[ASSIGNED TASK] Look below for the line containing "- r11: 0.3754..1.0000"; write out that line and each one after it to the end, exactly, and nothing else.

[INFORMATION SHOWN]

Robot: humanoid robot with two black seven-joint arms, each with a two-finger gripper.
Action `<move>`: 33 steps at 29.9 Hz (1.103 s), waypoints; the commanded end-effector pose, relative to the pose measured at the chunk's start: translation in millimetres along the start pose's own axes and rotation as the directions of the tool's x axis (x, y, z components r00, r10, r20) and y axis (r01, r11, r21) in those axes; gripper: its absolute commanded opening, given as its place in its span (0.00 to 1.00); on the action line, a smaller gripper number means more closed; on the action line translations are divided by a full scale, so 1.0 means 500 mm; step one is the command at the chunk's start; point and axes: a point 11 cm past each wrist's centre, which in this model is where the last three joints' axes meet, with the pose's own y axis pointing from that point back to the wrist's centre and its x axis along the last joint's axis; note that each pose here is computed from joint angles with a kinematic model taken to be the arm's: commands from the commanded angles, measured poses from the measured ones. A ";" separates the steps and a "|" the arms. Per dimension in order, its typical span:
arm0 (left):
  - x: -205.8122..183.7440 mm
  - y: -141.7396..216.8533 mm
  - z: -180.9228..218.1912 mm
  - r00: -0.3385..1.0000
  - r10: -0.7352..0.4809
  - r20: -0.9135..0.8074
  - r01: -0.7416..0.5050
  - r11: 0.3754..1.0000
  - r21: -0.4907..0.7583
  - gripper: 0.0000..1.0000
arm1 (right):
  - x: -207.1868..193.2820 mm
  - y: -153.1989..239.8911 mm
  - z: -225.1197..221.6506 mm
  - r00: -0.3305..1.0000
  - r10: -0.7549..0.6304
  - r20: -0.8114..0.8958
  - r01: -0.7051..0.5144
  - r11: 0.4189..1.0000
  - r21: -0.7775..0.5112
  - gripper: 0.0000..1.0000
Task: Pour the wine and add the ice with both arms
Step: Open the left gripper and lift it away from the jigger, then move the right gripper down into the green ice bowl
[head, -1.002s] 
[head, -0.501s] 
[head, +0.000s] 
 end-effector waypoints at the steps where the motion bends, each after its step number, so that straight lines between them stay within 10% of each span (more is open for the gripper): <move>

[RESPONSE TO THE TASK]
  - r11: 0.3754..1.0000
  - r21: -0.4907..0.7583
  - gripper: 0.0000..1.0000
arm1 (right):
  - x: -207.1868..193.2820 mm
  - y: -153.1989..239.8911 mm
  - z: -225.1197..221.6506 mm
  - r00: -0.3305..1.0000
  - r10: -0.7549..0.6304
  - r20: -0.8114..0.8958
  - r01: -0.7051..0.5144
  - r11: 0.4189..1.0000
  - r21: -0.7775..0.5112
  - gripper: 0.0000..1.0000
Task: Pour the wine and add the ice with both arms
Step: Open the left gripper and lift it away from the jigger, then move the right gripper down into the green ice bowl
[head, -1.002s] 
[head, -0.501s] 
[head, +0.000s] 
 end-effector waypoints at the steps where the motion bends, each after its step number, so that straight lines between them stay within 10% of each span (more is open for the gripper): <move>

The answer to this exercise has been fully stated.